Closed LuMflowers closed 1 year ago
Hi, do you mean the metapaths in Table 2? Since the confidence estimation is based on sampling, the confidences might vary slightly. Some relations are reflexive, e.g., CrC means the same as _CrC, and there are different formulations of one rule, e.g., ["CtD", "CrC", "CtD"] represents the same rule as ["CtD", "_CrC", "CtD"]. In such cases, we estimate the confidence for each representation separately and take the average. All equivalent formulations are also included in datasets/Hetionet/rules.txt.
We also estimate the confidence of both the rule and the inverse of the rule, e.g., ["Compound", "CpD", "Disease"] and ["Disease", "_CpD", "Compound"] and take the average to get a better estimate.
The script for calculating the confidences can be found here: https://github.com/liu-yushan/PoLo/tree/main/datasets/Hetionet/preprocessing.
The script for calculating the confidences can be found here: https://github.com/liu-yushan/PoLo/tree/main/datasets/Hetionet/preprocessing.

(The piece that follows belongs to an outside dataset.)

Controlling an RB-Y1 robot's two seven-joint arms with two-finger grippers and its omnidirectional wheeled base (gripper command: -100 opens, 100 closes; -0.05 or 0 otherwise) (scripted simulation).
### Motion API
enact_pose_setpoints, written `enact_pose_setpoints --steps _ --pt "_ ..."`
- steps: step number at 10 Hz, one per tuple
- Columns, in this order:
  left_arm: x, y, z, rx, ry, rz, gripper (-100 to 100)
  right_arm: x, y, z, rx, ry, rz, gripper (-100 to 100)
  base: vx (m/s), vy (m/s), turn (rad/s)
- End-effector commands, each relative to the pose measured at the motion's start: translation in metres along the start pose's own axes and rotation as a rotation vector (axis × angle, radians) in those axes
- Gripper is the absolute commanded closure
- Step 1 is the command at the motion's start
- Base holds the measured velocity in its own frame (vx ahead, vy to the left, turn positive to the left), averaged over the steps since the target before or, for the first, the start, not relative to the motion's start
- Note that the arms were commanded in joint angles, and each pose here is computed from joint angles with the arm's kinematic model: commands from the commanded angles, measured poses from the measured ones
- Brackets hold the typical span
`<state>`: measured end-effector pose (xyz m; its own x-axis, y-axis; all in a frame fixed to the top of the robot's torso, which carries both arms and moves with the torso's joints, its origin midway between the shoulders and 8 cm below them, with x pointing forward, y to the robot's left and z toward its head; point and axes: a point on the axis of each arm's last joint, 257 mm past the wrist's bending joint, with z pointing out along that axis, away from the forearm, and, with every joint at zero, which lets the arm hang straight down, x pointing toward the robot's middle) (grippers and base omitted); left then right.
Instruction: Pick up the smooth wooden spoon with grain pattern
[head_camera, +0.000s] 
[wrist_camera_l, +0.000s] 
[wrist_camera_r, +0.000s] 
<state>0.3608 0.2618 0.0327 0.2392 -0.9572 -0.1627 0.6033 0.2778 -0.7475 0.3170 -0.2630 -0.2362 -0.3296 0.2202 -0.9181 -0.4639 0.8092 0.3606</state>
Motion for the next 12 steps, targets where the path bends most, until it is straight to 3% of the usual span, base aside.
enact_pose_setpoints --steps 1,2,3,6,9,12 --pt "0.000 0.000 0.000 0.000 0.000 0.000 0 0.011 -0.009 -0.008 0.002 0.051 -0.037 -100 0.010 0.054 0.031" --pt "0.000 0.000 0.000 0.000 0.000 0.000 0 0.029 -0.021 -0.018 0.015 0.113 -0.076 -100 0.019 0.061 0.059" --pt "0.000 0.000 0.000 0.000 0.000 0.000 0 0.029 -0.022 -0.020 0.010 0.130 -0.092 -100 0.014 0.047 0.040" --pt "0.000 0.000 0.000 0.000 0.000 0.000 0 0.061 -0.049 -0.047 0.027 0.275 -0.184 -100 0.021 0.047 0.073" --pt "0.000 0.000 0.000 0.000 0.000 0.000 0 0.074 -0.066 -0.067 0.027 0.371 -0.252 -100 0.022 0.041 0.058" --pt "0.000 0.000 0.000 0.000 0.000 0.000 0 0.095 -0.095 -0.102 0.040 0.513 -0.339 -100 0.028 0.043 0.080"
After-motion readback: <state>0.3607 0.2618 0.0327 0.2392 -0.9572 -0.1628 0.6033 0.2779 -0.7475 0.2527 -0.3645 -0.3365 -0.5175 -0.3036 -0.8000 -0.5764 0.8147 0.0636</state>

Thank you for your code. But I still have a question about the files in ../datasets/Hetionet/preprocessing/, how can I get these files such as node_edges.json and metapath_p3.json.
node_edges.json is a dictionary that lists all nodes' neighbors, grouped by relations and node types. You can just go through all triples and add the corresponding information to the dictionary. metapath_p3.json lists all possible metapaths between compounds and diseases up to length 3. This is based on the metagraph (see https://het.io/about/).
Hi, could you share the code of calculating the rule confidence of the Metapaths? I didn't get the right rule confidence according to your desciption.